What this task involves -
If a line in the entries below includes "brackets", pick it out and copy it.

Given data -
********
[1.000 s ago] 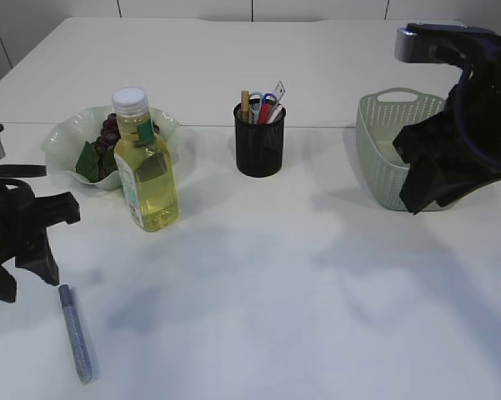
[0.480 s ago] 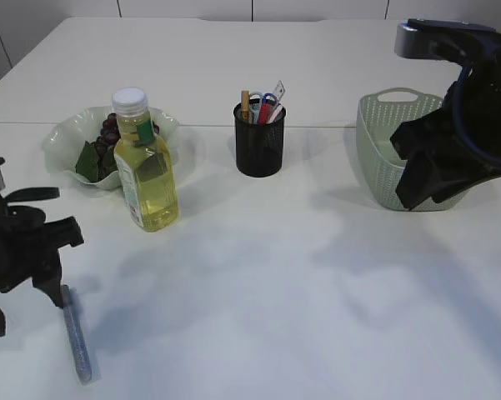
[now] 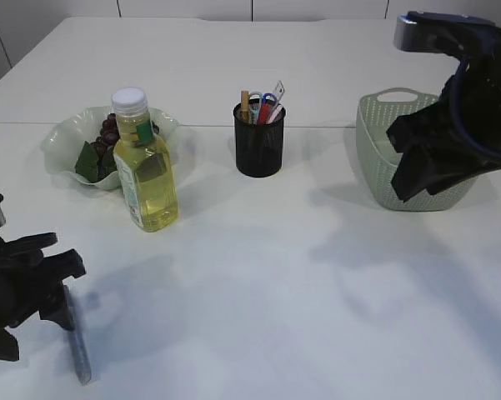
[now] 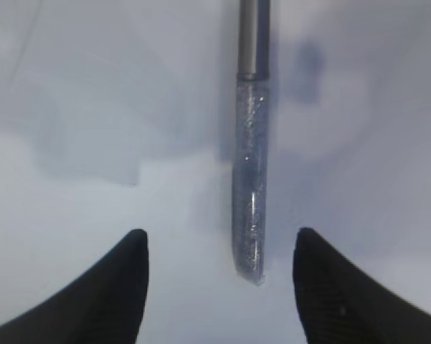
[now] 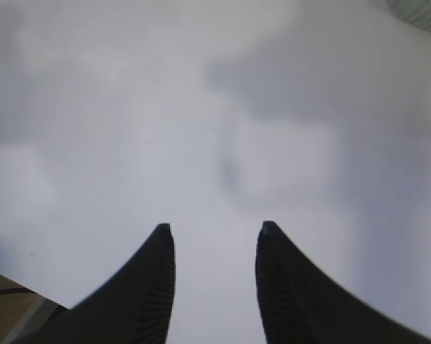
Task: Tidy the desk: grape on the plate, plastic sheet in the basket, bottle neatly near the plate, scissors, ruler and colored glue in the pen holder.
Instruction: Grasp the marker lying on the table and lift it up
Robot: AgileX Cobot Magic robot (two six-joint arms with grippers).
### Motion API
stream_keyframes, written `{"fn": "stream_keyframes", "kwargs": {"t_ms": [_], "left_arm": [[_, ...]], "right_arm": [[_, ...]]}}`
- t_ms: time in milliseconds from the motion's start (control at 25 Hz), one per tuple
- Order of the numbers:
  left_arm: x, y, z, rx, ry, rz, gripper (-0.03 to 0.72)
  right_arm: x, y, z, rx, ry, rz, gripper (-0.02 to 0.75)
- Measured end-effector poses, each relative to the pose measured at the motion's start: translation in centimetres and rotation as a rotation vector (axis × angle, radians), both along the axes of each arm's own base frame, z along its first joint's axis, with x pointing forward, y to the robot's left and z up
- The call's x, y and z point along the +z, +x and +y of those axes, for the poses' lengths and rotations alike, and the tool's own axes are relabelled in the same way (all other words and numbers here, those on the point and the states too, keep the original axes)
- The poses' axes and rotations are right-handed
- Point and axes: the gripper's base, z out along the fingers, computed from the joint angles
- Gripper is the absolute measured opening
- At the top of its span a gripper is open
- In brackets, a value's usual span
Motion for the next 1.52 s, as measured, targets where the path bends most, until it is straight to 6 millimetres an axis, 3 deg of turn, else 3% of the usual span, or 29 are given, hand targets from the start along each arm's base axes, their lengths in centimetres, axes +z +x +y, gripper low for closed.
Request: {"fn": "stream_keyframes", "kwargs": {"t_ms": [360,720,1520], "left_arm": [[-2.2,0.2,-0.5,0.018,-0.013,0.091,0.440],[-3.0,0.9,-1.9,-0.035,-0.010,0.108,0.435],[-4.9,1.2,-2.1,-0.024,0.006,0.154,0.382]], "right_arm": [[0.0,0.1,0.0,-0.003,0.005,-0.012,0.314],[0.1,0.1,0.0,-0.003,0.007,-0.013,0.314],[0.1,0.0,0.0,-0.001,0.006,-0.010,0.314]]}}
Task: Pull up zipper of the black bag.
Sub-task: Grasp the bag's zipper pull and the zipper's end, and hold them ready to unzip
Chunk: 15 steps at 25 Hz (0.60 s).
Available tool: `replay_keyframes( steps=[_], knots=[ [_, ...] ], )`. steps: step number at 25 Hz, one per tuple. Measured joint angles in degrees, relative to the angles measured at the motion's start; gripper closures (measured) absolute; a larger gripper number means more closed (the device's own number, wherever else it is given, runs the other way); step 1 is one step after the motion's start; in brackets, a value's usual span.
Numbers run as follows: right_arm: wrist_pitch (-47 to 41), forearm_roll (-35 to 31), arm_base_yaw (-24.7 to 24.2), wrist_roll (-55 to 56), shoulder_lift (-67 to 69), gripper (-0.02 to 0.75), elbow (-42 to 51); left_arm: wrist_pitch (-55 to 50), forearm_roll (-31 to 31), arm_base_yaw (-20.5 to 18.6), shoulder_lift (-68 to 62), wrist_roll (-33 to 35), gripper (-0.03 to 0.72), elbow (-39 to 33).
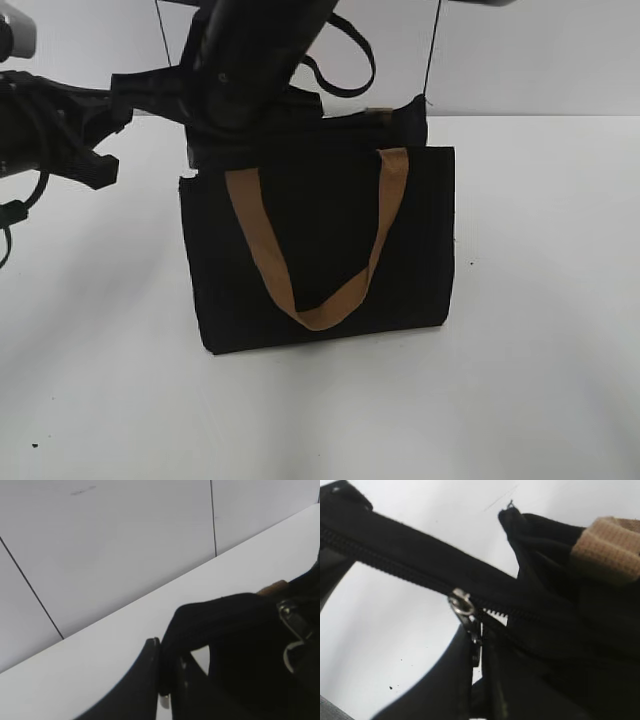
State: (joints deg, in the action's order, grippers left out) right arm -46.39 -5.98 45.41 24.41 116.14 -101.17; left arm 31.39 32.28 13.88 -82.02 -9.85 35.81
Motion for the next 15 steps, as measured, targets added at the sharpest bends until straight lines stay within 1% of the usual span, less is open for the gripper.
replay_keyframes(
  steps=[3, 6, 9, 12, 15],
  knots=[
    [-1.6, -0.3, 0.0, -2.1, -1.1, 0.748, 0.0, -2.3, 0.0, 0.0, 0.0, 0.0, 0.659, 0.0],
    [-3.6, -3.2, -0.3, -7.5, -2.0, 0.748, 0.0, -5.9, 0.4, 0.3, 0.3, -1.2, 0.659, 0.0],
    [-5.0, -9.8, -1.8, -15.5, -2.2, 0.748, 0.0, -10.2, 0.7, 0.5, 1.7, -3.4, 0.659, 0.0],
    [-5.9, -18.3, -4.7, -23.3, -2.2, 0.748, 0.0, -13.5, 1.1, 0.7, 3.7, -4.6, 0.659, 0.0],
    [-7.5, -25.7, -7.8, -28.1, -2.2, 0.748, 0.0, -15.6, 1.2, 1.3, 5.1, -4.9, 0.659, 0.0]
  ],
)
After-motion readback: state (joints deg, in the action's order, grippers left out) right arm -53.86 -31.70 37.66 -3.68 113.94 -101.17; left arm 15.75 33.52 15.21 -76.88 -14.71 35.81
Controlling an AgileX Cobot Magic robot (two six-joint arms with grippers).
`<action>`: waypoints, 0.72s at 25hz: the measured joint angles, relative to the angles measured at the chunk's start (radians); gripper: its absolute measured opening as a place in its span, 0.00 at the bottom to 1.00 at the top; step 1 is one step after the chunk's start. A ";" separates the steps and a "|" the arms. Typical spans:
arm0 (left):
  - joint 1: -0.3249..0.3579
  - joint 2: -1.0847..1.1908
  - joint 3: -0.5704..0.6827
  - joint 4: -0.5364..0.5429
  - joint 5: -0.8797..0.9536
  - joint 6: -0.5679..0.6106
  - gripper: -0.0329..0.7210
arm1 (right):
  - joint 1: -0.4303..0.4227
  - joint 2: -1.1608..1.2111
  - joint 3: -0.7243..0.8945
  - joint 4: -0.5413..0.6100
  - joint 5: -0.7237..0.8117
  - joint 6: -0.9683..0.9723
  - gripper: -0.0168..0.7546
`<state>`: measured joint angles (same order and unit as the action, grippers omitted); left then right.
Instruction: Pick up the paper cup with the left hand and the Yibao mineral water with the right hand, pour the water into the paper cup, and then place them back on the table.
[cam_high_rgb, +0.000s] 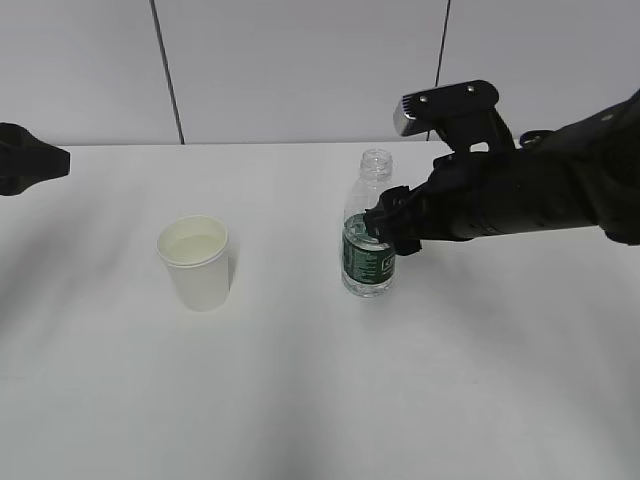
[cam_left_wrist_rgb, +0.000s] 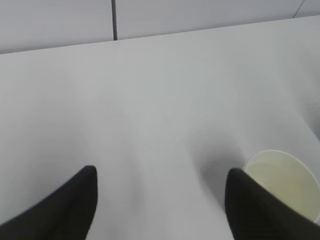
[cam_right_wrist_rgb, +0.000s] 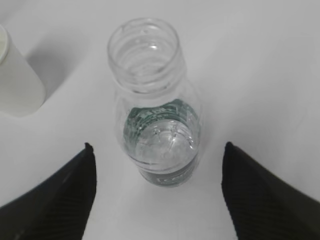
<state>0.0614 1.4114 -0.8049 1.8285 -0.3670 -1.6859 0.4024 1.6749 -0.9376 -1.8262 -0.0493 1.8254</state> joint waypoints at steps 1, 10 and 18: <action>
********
Response to this exercise -
- In brackets, a value's usual span
Available tool: `replay_keyframes( steps=[_], knots=[ [_, ...] ], )`. steps: step number at 25 Hz, one per tuple. Measured joint angles in degrees, relative to the angles measured at the motion's start; gripper closures (measured) absolute; a larger gripper number means more closed (the device's own number, wherever else it is given, runs the other way); step 1 is one step after the motion's start; in brackets, a value's usual span.

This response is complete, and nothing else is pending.